- _Your goal_
The answer should be an exact copy of the data.
Start of Available data
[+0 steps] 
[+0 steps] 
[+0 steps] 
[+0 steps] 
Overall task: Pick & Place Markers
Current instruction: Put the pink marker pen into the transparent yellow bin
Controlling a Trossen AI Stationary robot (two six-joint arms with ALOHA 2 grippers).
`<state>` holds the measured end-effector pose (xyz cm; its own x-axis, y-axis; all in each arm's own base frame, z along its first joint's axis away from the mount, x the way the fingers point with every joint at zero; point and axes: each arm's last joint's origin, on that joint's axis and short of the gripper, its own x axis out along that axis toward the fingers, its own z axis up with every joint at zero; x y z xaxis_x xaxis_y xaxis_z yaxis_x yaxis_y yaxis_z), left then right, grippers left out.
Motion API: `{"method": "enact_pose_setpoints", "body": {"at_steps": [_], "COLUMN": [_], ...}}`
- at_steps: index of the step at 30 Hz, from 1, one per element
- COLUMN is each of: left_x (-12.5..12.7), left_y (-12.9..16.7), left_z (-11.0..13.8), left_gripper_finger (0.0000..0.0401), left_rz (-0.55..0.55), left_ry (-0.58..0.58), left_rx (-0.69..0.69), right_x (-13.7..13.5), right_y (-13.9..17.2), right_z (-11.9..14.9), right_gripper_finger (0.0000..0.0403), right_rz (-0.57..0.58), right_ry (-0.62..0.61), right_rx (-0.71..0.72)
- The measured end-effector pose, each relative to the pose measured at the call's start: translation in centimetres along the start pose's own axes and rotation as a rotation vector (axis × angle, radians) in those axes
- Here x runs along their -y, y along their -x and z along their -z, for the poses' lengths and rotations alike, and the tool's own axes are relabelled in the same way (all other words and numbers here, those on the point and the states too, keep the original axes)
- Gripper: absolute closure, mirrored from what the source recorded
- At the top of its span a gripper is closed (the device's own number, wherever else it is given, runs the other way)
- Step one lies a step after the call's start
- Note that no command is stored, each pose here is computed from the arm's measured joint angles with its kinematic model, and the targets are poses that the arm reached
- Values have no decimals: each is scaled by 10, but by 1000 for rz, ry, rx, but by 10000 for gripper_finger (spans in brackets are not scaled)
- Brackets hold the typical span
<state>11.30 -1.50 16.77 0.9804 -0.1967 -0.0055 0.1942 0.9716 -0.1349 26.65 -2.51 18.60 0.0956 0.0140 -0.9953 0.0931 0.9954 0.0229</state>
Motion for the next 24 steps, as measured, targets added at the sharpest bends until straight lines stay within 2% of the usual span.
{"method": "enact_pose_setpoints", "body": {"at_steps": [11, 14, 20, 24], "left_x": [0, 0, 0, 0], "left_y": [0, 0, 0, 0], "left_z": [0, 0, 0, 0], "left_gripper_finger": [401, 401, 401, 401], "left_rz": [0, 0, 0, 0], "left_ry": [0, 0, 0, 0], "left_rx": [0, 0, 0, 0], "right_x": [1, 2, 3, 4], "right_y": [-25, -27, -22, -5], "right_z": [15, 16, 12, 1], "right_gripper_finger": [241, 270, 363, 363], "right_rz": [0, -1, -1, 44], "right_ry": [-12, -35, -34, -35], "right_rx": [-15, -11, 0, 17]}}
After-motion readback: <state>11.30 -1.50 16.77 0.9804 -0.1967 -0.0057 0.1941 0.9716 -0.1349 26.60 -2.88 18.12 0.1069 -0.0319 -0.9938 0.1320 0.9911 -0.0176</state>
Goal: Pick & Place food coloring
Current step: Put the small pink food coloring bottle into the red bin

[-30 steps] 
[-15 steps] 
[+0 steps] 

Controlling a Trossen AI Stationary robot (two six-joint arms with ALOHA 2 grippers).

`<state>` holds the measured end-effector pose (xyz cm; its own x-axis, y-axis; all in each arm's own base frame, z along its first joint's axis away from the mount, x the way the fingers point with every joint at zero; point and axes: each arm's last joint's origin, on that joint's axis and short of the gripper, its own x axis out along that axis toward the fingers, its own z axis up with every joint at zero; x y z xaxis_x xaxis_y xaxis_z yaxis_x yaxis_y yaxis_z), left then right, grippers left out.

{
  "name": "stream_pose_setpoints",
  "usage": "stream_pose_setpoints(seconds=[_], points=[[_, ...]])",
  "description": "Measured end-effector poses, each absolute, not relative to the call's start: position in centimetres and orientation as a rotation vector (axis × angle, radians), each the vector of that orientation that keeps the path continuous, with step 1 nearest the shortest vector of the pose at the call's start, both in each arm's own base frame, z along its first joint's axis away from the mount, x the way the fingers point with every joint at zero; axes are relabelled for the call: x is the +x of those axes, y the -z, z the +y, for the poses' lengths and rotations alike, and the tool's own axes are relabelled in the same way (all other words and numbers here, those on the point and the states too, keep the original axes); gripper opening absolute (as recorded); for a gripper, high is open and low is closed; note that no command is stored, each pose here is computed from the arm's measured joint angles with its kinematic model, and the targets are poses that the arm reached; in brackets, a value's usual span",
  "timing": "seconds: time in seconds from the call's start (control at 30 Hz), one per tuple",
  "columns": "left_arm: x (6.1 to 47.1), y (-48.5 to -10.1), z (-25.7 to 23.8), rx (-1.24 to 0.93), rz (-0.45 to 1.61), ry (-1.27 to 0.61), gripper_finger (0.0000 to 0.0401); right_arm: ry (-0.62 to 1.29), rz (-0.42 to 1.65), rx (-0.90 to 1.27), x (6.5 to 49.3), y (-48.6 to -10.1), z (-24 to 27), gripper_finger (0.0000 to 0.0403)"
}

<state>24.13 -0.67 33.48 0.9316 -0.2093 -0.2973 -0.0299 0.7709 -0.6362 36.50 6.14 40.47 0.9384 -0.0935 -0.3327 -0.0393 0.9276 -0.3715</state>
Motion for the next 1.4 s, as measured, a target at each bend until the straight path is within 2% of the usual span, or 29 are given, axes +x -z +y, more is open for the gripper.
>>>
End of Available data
- _Solution to the problem_
[+0 steps] 
[+0 steps] 
[+0 steps] 
[+0 steps] 
Overall task: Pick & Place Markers
Current instruction: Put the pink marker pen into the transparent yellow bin
Controlling a Trossen AI Stationary robot (two six-joint arms with ALOHA 2 grippers).
`<state>` holds the measured end-effector pose (xyz cm; its own x-axis, y-axis; all in each arm's own base frame, z along its first joint's axis away from the mount, x the way the fingers point with every joint at zero; point and axes: each arm's last joint's origin, on that joint's axis and short of the gripper, its own x axis out along that axis toward the fingers, its own z axis up with every joint at zero; x y z xaxis_x xaxis_y xaxis_z yaxis_x yaxis_y yaxis_z), left then right, grippers left out.
Motion API: `{"method": "enact_pose_setpoints", "body": {"at_steps": [_], "COLUMN": [_], ...}}`
- at_steps: index of the step at 30 Hz, from 1, one per element
- COLUMN is each of: left_x (-12.5..12.7), left_y (-12.9..16.7), left_z (-11.0..13.8), left_gripper_finger (0.0000..0.0401), left_rz (-0.55..0.55), left_ry (-0.58..0.58), left_rx (-0.69..0.69), right_x (-13.7..13.5), right_y (-13.9..17.2), right_z (-11.9..14.9), right_gripper_finger (0.0000..0.0403), right_rz (-0.57..0.58), right_ry (-0.62..0.61), right_rx (-0.71..0.72)
- The measured end-effector pose, each relative to the pose measured at the call's start: translation in centimetres along the start pose's own axes and rotation as a rotation vector (axis × angle, radians) in those axes
- Here x runs along their -y, y along their -x and z along their -z, for the poses' lengths and rotations alike, and the tool's own axes are relabelled in the same way (all other words and numbers here, those on the point and the states too, keep the original axes)
- Gripper: absolute closure, mirrored from what the source recorded
- At the top of its span a gripper is closed (the device's own number, wherever else it is given, runs the other way)
- Step one lies a step after the call's start
- Note that no command is stored, each pose here is computed from the arm's measured joint angles with its kinematic model, and the targets are poses that the arm reached
- Values have no decimals: each is scaled by 10, but by 1000 for rz, ry, rx, but by 10000 for gripper_finger (spans in brackets are not scaled)
- Brackets hold the typical span
<state>11.30 -1.50 16.77 0.9804 -0.1967 -0.0055 0.1942 0.9716 -0.1349 26.65 -2.51 18.60 0.0956 0.0140 -0.9953 0.0931 0.9954 0.0229</state>
Motion for the next 24 steps, as measured, targets added at the sharpest bends until straight lines stay within 2% of the usual span.
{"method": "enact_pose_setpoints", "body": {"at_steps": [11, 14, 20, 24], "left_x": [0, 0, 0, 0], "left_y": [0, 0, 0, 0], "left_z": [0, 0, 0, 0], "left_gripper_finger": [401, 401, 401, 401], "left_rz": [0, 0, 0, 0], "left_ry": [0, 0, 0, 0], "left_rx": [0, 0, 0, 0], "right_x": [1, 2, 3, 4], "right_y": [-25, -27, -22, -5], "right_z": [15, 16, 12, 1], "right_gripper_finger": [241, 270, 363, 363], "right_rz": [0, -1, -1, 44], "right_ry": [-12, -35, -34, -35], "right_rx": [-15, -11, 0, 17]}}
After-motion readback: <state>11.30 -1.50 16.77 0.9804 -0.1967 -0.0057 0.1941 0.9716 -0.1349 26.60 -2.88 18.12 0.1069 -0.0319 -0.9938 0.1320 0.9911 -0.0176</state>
Goal: Pick & Place food coloring
Current step: Put the small pink food coloring bottle into the red bin

[-30 steps] 
[-15 steps] 
[+0 steps] 

Controlling a Trossen AI Stationary robot (two six-joint arms with ALOHA 2 grippers).

`<state>` holds the measured end-effector pose (xyz cm; its own x-axis, y-axis; all in each arm's own base frame, z along its first joint's axis away from the mount, x the way the fingers point with every joint at zero; point and axes: each arm's last joint's origin, on that joint's axis and short of the gripper, its own x axis out along that axis toward the fingers, its own z axis up with every joint at zero; x y z xaxis_x xaxis_y xaxis_z yaxis_x yaxis_y yaxis_z), left then right, grippers left out.

{
  "name": "stream_pose_setpoints",
  "usage": "stream_pose_setpoints(seconds=[_], points=[[_, ...]])",
  "description": "Measured end-effector poses, each absolute, not relative to the call's start: position in centimetres and orientation as a rotation vector (axis × angle, radians), each the vector of that orientation that keeps the path continuous, with step 1 nearest the shortest vector of the pose at the call's start, both in each arm's own base frame, z along its first joint's axis away from the mount, x the way the fingers point with every joint at zero; axes are relabelled for the call: x is the +x of those axes, y the -z, z the +y, for the poses' lengths and rotations alike, and the tool's own axes are relabelled in the same way (all other words and numbers here, those on the point and the states too, keep the original axes); gripper opening absolute (as recorded); for a gripper, high is open and low is closed; note that no command is stored, each pose here is computed from the arm's measured joint angles with its kinematic model, and the targets are poses that the arm reached; in brackets, a value's usual span",
  "timing": "seconds: time in seconds from the call's start (control at 30 Hz), one per tuple",
  "columns": "left_arm: x (6.1 to 47.1), y (-48.5 to -10.1), z (-25.7 to 23.8), rx (-1.24 to 0.93), rz (-0.45 to 1.61), ry (-1.27 to 0.61), gripper_finger (0.0000 to 0.0401); right_arm: ry (-0.62 to 1.29), rz (-0.42 to 1.65), rx (-0.90 to 1.27), x (6.5 to 49.3), y (-48.6 to -10.1), z (-24 to 27), gripper_finger (0.0000 to 0.0403)"
}

<state>24.13 -0.67 33.48 0.9316 -0.2093 -0.2973 -0.0299 0.7709 -0.6362 36.50 6.14 40.47 0.9384 -0.0935 -0.3327 -0.0393 0.9276 -0.3715</state>
Motion for the next 1.4 s, as measured, a target at each bend until the straight path is within 2% of the usual span, or 29 are given, axes +x -z +y, more is open for the gripper.
>>>

The requested output is complete.